→ **Task details**
When the string "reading" is part of a line below, that line should be copied.
Given data section start
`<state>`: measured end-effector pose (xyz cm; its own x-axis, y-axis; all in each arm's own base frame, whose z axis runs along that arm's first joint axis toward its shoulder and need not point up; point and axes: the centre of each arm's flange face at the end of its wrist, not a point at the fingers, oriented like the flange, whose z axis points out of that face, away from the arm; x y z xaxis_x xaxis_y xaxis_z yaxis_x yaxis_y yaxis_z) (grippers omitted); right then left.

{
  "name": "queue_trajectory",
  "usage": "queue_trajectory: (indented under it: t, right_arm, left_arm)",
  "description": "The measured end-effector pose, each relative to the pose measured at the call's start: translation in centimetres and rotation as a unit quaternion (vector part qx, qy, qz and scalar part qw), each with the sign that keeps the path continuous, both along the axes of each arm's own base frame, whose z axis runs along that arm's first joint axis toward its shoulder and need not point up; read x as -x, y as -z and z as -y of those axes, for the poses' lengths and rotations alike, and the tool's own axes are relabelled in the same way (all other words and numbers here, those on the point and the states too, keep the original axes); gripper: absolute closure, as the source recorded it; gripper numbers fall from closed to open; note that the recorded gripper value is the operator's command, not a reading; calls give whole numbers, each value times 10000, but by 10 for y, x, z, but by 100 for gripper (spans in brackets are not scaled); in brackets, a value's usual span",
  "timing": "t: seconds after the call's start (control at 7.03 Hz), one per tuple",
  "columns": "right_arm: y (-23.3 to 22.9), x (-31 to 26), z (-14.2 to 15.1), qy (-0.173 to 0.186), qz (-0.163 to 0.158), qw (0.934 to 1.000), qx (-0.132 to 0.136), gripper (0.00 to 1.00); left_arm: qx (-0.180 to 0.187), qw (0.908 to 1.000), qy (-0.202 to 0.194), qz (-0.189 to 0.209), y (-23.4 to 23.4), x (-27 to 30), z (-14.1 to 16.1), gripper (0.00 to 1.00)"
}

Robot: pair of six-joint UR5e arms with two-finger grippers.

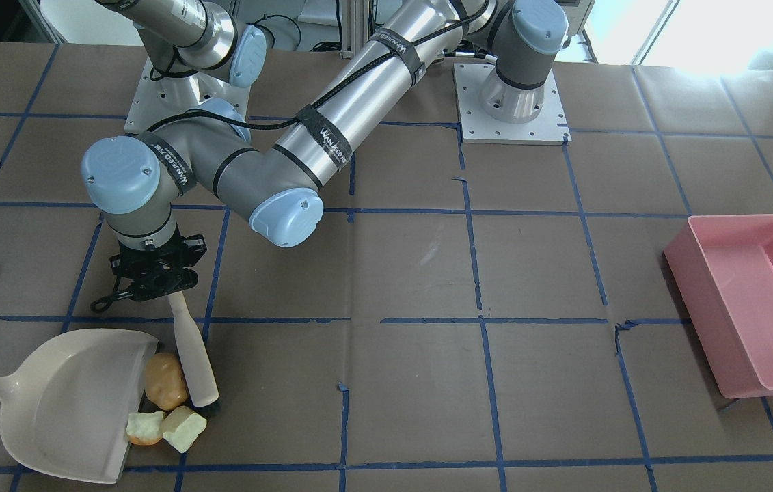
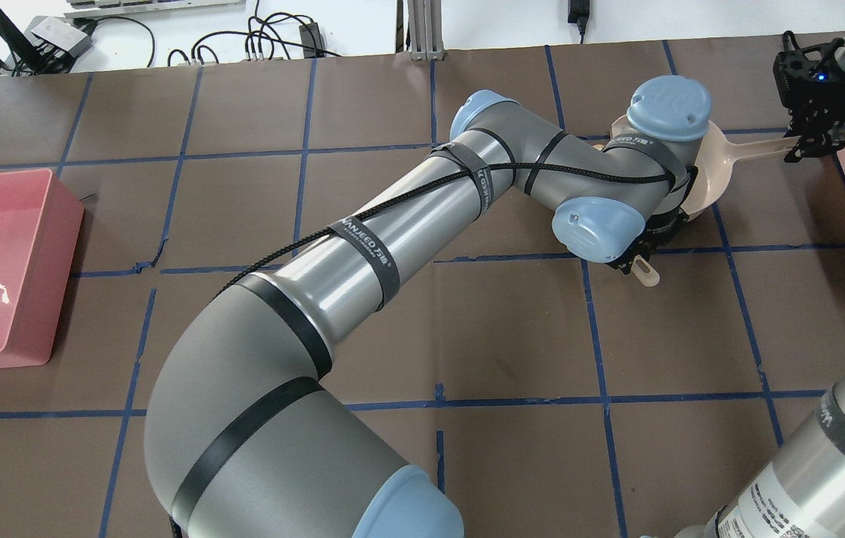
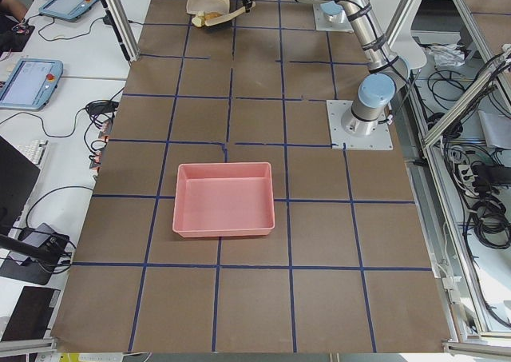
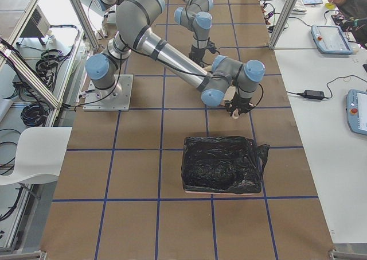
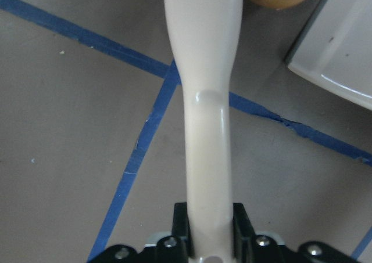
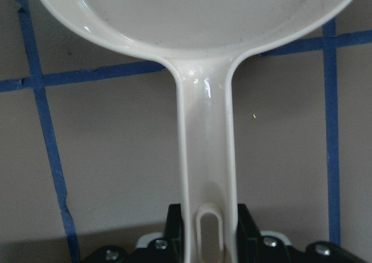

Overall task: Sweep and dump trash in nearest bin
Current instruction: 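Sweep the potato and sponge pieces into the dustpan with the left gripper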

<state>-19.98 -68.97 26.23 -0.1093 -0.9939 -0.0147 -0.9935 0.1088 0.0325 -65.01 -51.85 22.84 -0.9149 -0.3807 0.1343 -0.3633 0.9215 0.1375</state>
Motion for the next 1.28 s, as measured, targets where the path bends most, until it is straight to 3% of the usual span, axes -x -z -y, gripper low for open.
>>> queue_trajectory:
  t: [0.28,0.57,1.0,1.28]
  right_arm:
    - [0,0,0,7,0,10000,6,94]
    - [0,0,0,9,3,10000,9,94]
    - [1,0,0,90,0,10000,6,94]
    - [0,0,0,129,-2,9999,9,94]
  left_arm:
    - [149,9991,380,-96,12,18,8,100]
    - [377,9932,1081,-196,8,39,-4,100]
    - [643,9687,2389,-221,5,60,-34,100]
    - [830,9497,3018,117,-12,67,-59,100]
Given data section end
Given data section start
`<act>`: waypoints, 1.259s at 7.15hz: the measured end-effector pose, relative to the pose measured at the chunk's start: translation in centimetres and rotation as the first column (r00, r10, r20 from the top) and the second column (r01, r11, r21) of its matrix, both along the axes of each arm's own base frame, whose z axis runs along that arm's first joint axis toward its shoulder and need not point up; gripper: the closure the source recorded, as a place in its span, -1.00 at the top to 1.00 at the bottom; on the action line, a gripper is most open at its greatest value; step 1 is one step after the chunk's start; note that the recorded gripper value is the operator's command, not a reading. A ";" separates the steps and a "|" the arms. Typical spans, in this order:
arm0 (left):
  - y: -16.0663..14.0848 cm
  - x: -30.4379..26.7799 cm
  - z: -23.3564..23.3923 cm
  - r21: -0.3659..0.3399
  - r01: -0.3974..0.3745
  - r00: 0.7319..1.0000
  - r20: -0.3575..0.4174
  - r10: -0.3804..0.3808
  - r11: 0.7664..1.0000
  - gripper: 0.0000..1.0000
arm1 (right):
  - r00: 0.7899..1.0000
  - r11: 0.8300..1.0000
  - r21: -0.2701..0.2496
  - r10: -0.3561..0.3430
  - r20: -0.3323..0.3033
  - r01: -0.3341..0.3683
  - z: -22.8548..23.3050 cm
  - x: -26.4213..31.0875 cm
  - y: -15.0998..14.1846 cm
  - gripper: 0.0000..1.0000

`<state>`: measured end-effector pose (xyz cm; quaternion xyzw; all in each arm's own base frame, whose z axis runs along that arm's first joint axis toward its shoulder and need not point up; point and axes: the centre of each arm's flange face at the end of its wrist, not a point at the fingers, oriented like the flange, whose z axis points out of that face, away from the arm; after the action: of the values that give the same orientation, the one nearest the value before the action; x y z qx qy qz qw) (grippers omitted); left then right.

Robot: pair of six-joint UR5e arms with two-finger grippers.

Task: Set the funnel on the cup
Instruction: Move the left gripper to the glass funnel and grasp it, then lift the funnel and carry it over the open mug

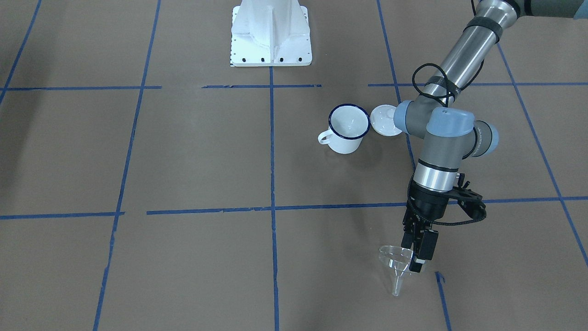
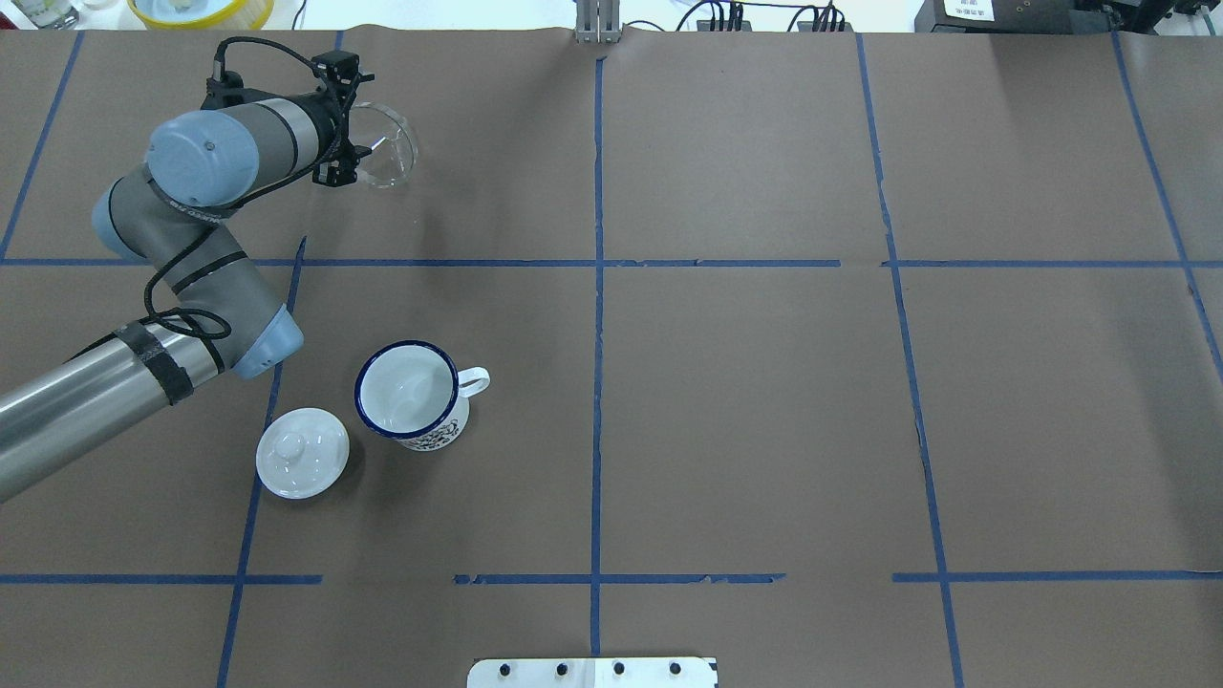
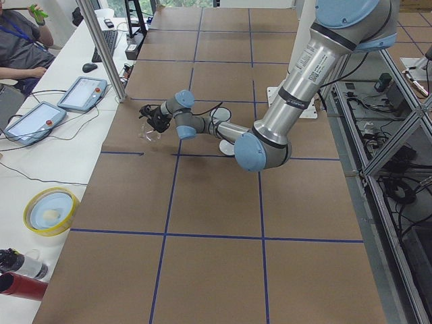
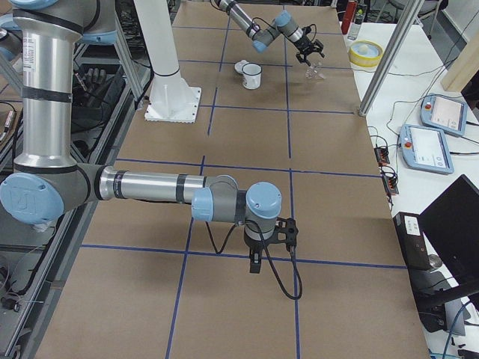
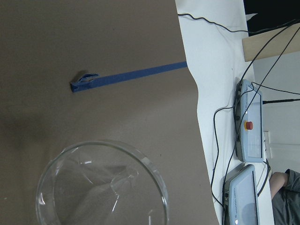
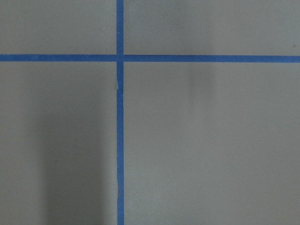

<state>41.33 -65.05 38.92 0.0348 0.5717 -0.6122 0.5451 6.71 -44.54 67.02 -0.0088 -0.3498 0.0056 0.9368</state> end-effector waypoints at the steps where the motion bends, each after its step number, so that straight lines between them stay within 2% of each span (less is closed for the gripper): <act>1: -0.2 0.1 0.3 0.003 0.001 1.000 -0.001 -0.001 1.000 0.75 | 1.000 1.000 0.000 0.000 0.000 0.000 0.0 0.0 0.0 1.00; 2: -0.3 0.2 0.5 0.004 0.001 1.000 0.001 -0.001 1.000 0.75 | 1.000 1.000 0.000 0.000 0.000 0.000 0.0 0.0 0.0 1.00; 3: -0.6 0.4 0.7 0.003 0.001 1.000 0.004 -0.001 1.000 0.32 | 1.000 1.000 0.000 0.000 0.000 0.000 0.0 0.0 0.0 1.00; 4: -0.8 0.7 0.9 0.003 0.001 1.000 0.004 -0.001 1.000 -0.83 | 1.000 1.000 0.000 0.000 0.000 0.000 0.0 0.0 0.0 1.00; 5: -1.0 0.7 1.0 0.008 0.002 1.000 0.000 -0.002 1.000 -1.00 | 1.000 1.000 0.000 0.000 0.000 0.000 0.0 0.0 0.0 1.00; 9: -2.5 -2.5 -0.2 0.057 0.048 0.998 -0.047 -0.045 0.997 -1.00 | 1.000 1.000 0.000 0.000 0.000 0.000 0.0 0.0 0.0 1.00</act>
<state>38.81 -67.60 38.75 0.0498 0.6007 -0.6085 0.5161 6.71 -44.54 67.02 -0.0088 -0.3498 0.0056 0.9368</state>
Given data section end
→ **Response to the task**
  "description": "The measured end-effector pose, each relative to the pose measured at the call's start: translation in centimetres and rotation as a unit quaternion (vector part qx, qy, qz and scalar part qw), each with the sign that keeps the path continuous, both along the axes of each arm's own base frame, whose z axis runs along that arm's first joint axis toward its shoulder and need not point up; read x as -x, y as -z and z as -y of those axes, for the poses' lengths and rotations alike, and the tool's own axes are relabelled in the same way (all other words and numbers here, those on the point and the states too, keep the original axes); gripper: absolute closure, as the source recorded it; gripper numbers fall from closed to open; note that the recorded gripper value is the operator's command, not a reading; calls give whole numbers, each value times 10000, but by 10 for y, x, z, but by 100 for gripper (spans in brackets are not scaled); in brackets, a value's usual span",
`<act>`: waypoints, 1.259s at 7.15hz: the measured end-effector pose, relative to the pose measured at the chunk's start: translation in centimetres and rotation as the first column (r00, r10, r20 from the top) and the second column (r01, r11, r21) of its matrix, both along the axes of each arm's own base frame, whose z axis runs along that arm's first joint axis toward its shoulder and need not point up; gripper: the closure the source recorded, as a place in its span, -1.00 at the top to 1.00 at the bottom; on the action line, a gripper is most open at its greatest value; step 1 is one step after the chunk's start; note that the recorded gripper value is the operator's command, not a reading. A ";" separates the steps and a "|" the arms. Typical spans, in this order:

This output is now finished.